Work required.
Retype all of the lines below with no changes.

Listed records.
______

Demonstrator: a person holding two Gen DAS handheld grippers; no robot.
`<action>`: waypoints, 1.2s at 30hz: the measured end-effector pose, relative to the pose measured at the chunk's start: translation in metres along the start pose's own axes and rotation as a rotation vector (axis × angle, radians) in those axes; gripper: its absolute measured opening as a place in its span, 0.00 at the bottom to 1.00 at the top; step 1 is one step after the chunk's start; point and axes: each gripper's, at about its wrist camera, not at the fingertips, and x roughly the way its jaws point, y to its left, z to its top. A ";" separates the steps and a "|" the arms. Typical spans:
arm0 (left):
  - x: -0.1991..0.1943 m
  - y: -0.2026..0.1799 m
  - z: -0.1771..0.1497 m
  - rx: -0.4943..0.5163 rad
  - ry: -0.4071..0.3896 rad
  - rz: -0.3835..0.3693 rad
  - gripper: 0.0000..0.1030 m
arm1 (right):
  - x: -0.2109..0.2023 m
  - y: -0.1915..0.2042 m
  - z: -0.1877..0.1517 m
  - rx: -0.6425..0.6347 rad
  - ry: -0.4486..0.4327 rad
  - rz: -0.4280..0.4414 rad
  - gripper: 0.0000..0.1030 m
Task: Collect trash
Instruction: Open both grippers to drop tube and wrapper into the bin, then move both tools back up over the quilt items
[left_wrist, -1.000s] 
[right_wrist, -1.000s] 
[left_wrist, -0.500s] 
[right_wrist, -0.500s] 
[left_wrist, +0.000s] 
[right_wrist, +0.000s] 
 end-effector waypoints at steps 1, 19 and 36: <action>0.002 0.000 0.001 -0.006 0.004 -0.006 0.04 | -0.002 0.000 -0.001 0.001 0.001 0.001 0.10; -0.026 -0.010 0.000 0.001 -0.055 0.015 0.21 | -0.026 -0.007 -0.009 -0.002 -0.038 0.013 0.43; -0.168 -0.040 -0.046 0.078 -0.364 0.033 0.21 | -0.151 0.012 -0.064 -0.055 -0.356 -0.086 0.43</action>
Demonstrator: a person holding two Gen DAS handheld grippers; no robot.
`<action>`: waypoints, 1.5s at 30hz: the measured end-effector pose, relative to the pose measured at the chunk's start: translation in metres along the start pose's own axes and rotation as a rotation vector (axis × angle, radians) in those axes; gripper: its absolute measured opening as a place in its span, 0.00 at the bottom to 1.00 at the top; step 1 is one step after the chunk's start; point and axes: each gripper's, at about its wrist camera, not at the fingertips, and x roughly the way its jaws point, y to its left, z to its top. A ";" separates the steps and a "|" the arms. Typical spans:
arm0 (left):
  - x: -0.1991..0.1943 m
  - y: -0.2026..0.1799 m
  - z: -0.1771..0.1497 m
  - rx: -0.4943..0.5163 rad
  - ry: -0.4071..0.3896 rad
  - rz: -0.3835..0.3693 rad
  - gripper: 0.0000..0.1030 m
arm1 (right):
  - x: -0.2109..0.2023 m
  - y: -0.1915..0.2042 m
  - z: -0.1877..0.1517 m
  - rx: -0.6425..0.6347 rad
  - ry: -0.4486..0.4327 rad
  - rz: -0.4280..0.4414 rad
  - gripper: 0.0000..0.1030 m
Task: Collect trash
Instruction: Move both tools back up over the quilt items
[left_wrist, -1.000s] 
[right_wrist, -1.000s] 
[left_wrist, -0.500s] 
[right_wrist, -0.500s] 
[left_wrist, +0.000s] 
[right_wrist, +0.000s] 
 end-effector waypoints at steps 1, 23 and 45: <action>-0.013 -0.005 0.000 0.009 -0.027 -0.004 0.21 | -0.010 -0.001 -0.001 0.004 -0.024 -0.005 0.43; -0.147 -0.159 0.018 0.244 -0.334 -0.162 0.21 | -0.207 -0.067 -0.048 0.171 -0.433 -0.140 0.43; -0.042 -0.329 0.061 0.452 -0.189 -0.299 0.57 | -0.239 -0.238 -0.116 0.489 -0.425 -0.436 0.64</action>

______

Solution to the exercise.
Demonstrator: a person holding two Gen DAS handheld grippers; no robot.
`<action>`: waypoints, 1.2s at 30hz: the measured end-effector pose, relative to the pose measured at the chunk's start: translation in metres along the start pose's own axes and rotation as a rotation vector (axis × angle, radians) in those axes; gripper: its absolute measured opening as a place in its span, 0.00 at the bottom to 1.00 at the top; step 1 is one step after the chunk's start; point and axes: each gripper's, at about its wrist camera, not at the fingertips, and x roughly the way its jaws point, y to its left, z to its top. A ";" separates the steps and a "|" the arms. Typical spans:
arm0 (left):
  - x: -0.1991..0.1943 m
  - y: -0.2026..0.1799 m
  - z: -0.1771..0.1497 m
  - rx: -0.4943..0.5163 rad
  - ry: -0.4071..0.3896 rad
  - rz: -0.3835..0.3693 rad
  - gripper: 0.0000..0.1030 m
arm1 (right):
  - x: -0.2109..0.2023 m
  - y: -0.1915..0.2042 m
  - z: -0.1877..0.1517 m
  - rx: -0.6425..0.6347 rad
  - ry: -0.4486..0.4327 rad
  - rz: -0.4280..0.4414 rad
  - gripper: 0.0000..0.1030 m
Task: Collect trash
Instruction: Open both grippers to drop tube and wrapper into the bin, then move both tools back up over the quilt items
[left_wrist, -1.000s] 
[right_wrist, -1.000s] 
[left_wrist, -0.500s] 
[right_wrist, -0.500s] 
[left_wrist, +0.000s] 
[right_wrist, +0.000s] 
 end-effector waypoints at steps 1, 19 and 36: <action>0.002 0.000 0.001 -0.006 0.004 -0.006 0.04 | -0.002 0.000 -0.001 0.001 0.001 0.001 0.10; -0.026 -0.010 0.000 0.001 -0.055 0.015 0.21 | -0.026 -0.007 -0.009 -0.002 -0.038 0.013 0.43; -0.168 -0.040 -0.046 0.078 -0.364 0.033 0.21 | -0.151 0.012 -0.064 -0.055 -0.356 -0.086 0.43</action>
Demonstrator: a person holding two Gen DAS handheld grippers; no robot.
`<action>`: waypoints, 1.5s at 30hz: the measured end-effector pose, relative to the pose measured at the chunk's start: translation in metres along the start pose's own axes and rotation as a rotation vector (axis × angle, radians) in those axes; gripper: its absolute measured opening as a place in its span, 0.00 at the bottom to 1.00 at the top; step 1 is one step after the chunk's start; point and axes: each gripper's, at about its wrist camera, not at the fingertips, and x roughly the way its jaws point, y to its left, z to its top. A ";" separates the steps and a "|" the arms. Typical spans:
arm0 (left):
  - x: -0.1991..0.1943 m
  - y: -0.2026..0.1799 m
  - z: -0.1771..0.1497 m
  - rx: -0.4943..0.5163 rad
  - ry: -0.4071..0.3896 rad
  - rz: -0.3835..0.3693 rad
  - gripper: 0.0000..0.1030 m
arm1 (right):
  - x: -0.2109..0.2023 m
  - y: -0.1915..0.2042 m
  - z: -0.1877..0.1517 m
  - rx: -0.6425..0.6347 rad
  - ry: -0.4486..0.4327 rad
  - rz: -0.4280..0.4414 rad
  - gripper: 0.0000..0.1030 m
Task: Collect trash
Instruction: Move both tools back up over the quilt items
[left_wrist, -1.000s] 
[right_wrist, -1.000s] 
[left_wrist, -0.500s] 
[right_wrist, -0.500s] 
[left_wrist, +0.000s] 
[right_wrist, +0.000s] 
 end-effector waypoints at steps 1, 23 and 45: <action>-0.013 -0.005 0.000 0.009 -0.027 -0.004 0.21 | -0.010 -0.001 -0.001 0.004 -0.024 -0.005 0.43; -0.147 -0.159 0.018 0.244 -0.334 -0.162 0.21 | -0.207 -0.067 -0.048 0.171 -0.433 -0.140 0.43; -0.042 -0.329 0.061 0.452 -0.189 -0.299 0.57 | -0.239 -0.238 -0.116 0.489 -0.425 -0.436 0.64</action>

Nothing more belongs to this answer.